_WHAT YOU ARE ASKED TO DO_:
The answer should be one number: the count of lines in the listing below with "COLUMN" in them.

┄┄┄┄┄┄┄┄┄┄┄┄┄┄┄┄┄┄┄┄

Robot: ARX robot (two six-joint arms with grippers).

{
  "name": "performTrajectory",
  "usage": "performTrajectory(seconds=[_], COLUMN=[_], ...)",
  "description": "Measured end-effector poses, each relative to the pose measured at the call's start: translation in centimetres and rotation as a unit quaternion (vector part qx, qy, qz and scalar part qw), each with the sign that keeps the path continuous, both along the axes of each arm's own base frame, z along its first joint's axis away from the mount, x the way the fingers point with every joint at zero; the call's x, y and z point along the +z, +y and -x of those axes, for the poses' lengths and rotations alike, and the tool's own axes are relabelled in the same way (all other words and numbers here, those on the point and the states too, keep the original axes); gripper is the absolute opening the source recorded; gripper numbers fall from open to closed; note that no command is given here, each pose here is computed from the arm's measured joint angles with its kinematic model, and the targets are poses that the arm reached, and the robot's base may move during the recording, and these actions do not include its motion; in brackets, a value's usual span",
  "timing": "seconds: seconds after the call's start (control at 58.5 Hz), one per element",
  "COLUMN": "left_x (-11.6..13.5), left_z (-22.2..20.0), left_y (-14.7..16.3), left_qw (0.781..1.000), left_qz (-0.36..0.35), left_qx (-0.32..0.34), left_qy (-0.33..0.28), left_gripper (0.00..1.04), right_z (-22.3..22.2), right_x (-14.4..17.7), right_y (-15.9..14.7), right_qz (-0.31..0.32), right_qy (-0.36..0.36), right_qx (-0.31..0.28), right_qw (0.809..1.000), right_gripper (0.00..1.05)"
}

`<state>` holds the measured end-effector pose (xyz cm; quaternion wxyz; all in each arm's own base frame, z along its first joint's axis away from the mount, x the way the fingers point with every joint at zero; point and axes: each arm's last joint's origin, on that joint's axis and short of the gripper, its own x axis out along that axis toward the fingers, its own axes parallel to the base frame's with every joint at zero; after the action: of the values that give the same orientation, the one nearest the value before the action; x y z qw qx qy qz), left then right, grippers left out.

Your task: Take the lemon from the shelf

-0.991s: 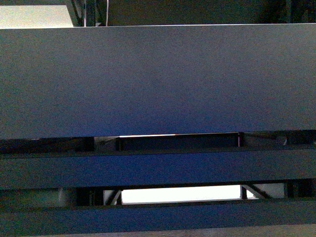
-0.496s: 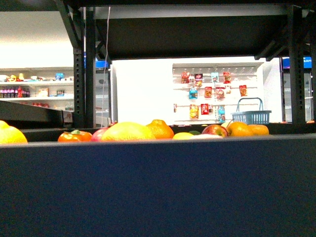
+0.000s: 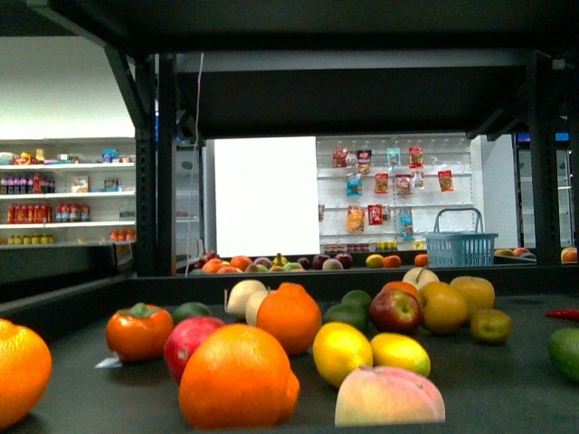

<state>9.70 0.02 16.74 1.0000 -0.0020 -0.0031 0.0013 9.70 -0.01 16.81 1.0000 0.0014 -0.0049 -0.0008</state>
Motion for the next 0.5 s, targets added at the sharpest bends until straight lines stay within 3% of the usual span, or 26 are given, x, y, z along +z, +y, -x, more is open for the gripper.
performTrajectory(seconds=[0.496], left_x=[0.0], left_z=[0.0], left_y=[0.0], left_qw=[1.0], left_qz=[0.0], left_qx=[0.0], left_qy=[0.0], left_gripper=[0.97], right_z=[0.0], right_x=[0.01], right_y=[0.0], right_qz=[0.0], right_qy=[0.0], right_qx=[0.0], right_qw=[1.0], right_gripper=[1.02])
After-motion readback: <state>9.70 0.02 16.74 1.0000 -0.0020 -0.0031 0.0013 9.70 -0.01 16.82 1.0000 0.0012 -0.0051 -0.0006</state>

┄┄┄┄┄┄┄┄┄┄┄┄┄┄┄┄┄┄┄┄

_TASK SOLUTION_:
2